● How to complete this task: Your job is to reproduce all of the data exactly.

● The data:

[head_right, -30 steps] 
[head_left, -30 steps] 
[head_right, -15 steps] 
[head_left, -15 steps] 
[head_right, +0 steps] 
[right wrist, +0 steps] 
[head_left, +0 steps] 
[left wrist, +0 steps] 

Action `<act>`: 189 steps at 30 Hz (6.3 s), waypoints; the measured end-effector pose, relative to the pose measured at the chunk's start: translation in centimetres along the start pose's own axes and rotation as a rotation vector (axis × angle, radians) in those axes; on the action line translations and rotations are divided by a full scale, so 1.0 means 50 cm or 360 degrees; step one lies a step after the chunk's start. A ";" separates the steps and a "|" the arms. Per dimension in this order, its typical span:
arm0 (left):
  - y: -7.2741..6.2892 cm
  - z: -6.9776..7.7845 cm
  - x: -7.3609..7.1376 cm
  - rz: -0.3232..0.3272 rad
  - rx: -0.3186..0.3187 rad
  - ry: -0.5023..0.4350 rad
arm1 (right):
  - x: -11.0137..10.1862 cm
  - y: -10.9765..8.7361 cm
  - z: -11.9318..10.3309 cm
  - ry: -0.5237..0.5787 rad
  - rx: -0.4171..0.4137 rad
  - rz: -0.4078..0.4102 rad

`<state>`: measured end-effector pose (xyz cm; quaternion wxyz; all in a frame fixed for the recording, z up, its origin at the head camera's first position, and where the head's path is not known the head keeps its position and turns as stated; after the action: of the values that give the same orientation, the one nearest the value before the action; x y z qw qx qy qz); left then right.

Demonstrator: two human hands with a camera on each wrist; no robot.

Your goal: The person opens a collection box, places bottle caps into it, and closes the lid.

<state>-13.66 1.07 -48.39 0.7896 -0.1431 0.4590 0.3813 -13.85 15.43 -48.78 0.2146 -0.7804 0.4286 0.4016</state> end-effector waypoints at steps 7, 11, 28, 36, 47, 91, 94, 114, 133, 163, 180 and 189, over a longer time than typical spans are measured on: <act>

● Final answer:
[head_right, -30 steps] 
[head_left, -30 steps] 
[head_right, -15 steps] 
[head_left, -15 steps] 
[head_right, +0 steps] 
[right wrist, +0 steps] 
[head_left, +0 steps] 
[left wrist, +0 steps] 

Action `<act>`: 189 steps at 30 Hz (6.3 s), waypoints; the measured end-effector pose, relative to the pose measured at the chunk's start: translation in centimetres along the start pose's own axes and rotation as a rotation vector (axis × angle, radians) in those axes; on the action line translations and rotations are divided by a full scale, so 1.0 means 50 cm or 360 degrees; step one lies a step after the chunk's start. A ";" separates the steps and a "|" the arms. Per dimension in this order, its typical span:
arm0 (left):
  - y: -7.2741..6.2892 cm
  - z: -6.9776..7.7845 cm
  - x: -7.3609..7.1376 cm
  - rz: -0.3232..0.3272 rad
  - rx: -0.3186..0.3187 rad
  - ry: -0.5023..0.4350 rad
arm1 (right):
  - x: -11.0137..10.1862 cm
  - y: -10.9765..8.7361 cm
  - z: -11.9318..10.3309 cm
  - ry: -0.5237..0.5787 rad
  - rx: -0.4171..0.4137 rad
  - rz: -0.4078..0.4102 rad

`<state>`: measured end-effector pose (xyz cm; quaternion wxyz; all in a frame fixed for the recording, z up, its origin at the head camera's first position, and where the head's path is not known the head keeps its position and turns as stated; after the action: of the values that give the same orientation, the one nearest the value before the action; x y z qw qx qy qz); left then right.

Demonstrator: two human hands with a camera on each wrist; no robot.

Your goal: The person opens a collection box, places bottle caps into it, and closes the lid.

<state>-13.66 1.07 -48.39 0.7896 -0.1431 0.4590 0.3813 -13.85 15.43 -48.78 0.2146 -0.7804 0.4286 0.4016</state> end-effector waypoints at steps 7, 11, 28, 36, 47, 91, 94, 114, 133, 163, 180 and 189, over a longer time than typical spans are measured on: <act>

The response to this exercise is finished.